Monday, December 15, 2008
It may sound trivial, but one of the most valuable skills one can possess is to be able, in any given situation, to ask the right question. This is true whether one is working alone, learning from others, or working with others, trading on his specialized knowledge in exchange for that of other experts.
A couple of examples should illustrate what I mean.
In an article at Fast Company, Keith Hammonds considers the performance of human resources departments, starting off from an example of a particularly bad personnel decision:
A talented young marketing exec accepts a job offer with Time Warner out of business school. She interviews for openings in several departments -- then is told by HR that only one is interested in her. In fact, she learns later, they all had been. She had been railroaded into the job, under the supervision of a widely reviled manager, because no one inside the company would take it.Note that the management at Time-Warner evidently isn't (or wasn't) asking the right question of its human resources department, and was likely being blinded by a blizzard of facts driven by the wind of an implicit assumption behind what its human resources department was supposed to be doing. The metrics were there, but they were worse than useless because they did not address the right question!
You make the call: Did HR do its job? On the one hand, it filled the empty slot. "It did what was organizationally expedient," says the woman now. "Getting someone who wouldn't kick and scream about this role probably made sense to them. But I just felt angry." She left Time Warner after just a year. (A Time Warner spokesperson declined to comment on the incident.)
Part of the problem is that Time Warner's metrics likely will never catch the real cost of its HR department's action. Human resources can readily provide the number of people it hired, the percentage of performance evaluations completed, and the extent to which employees are satisfied or not with their benefits. But only rarely does it link any of those metrics to business performance. [bold added]
Unfortunately for them, a filled personnel slot does not necessarily translate into a higher profit margin. Hammond takes a step back from the immediate problem, and asks the right question in the last sentence of the above excerpt. Note that even in a less extreme example, with a less "ethically challenged" HR department, asking the right question frames the criteria by which to judge the job performance of an entire department, and perhaps could have prevented the above scenario from ever happening at all.
Asking the right particular question is no less important than asking the right general question, as another example from the world of job hunting will show. (Yes, I've been doing some reading on the subject. My thanks go to the Resident Egoist for a tip that is going to pay off very well.)
Never agree to an interview until the employer confirms the title of the job you'll be talking about, the date the opening was created, the name and title of the manager you'd be working for, and the deadline for filling the position. Most HR recruiters will act appalled at your request for this information, saying it's confidential. Remember that you are about to invest several hours of your time to be interviewed, so insist on seeing a detailed copy of the job description before you agree to interview, and compare your interview to the documentation. This is a business transaction and you should expect both disclosure and good faith. If you believe a job has been misrepresented, politely but firmly insist on confirmation of the above information. [bold added]It may sound shocking, but an emerging trend in employment recruiting is to advertise fake job openings in order to generate recruiting leads. Notice again how Nick Corcodilos gets to his implicit question and helps his readers integrate it into the rest of their knowledge: He focuses on the purpose of the job interview, and its nature. You are interested in landing a job -- and, he points out all the time, helping a future employer turn a profit. And an interview is both time from your life and a business transaction.
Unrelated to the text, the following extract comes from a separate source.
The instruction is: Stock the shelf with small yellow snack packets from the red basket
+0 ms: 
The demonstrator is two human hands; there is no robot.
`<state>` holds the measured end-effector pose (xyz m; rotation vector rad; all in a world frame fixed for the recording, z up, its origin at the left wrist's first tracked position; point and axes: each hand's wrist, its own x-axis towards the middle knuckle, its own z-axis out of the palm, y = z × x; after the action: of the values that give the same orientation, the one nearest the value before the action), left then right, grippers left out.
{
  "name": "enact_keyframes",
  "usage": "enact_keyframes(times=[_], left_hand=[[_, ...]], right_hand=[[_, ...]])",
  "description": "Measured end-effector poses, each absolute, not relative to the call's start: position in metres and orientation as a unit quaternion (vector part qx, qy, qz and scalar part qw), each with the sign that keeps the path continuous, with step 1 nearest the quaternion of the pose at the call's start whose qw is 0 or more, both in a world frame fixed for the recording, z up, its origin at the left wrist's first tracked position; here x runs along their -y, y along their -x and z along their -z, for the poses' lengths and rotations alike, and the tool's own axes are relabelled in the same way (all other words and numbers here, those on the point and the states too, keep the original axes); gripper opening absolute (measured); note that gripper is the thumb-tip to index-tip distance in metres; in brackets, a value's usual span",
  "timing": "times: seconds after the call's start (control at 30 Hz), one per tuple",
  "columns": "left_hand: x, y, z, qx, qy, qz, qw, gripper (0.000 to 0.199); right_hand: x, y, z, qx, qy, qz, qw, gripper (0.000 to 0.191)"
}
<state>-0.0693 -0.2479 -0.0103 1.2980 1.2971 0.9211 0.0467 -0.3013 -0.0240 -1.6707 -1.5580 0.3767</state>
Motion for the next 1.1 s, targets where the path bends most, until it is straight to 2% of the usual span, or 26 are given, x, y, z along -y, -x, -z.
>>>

These examples illustrate several things. First, even for something as conceptually straightforward as a trade, the right question, general or particular, is not always obvious. Second, maintaining the correct context can help you formulate the right question, or at least evaluate what someone else proposes as the right question. Third, you can take advantage of the thinking of others in finding the right questions to ask.
The third point can save one an enormous amount of time, if one does it well. I first encountered this idea -- of seeking out expert advice -- stated explicitly in Jean Moroney's "jump start" Thinking Directions mini-course, where she recommends compiling lists of such questions as one goes along. I think the second point is the way one can best take advantage of what subject matter experts have to say. After all, like Time-Warner's management, they are fallible human beings.
One cannot expect to jump into a new field and immediately see what the best questions are, but one can profit from the past effort and thinking of others -- if those others are prioritizing their questions properly, namely by asking the Granddaddy Question of Them All: "For what purpose?"
It occurred to me as I was reading Nick Corcodilos's work last night that this is what I like about his career and job-hunting advice, and this is what makes it stands out above the rest. That question is always the backdrop, no matter what Corcodilos might be talking about in particular, or on what level of abstraction.
If you can't come up with the right question on your own, look for someone who thinks like him, see what he has to say, and ask yourself whether it integrates with the rest of what you know.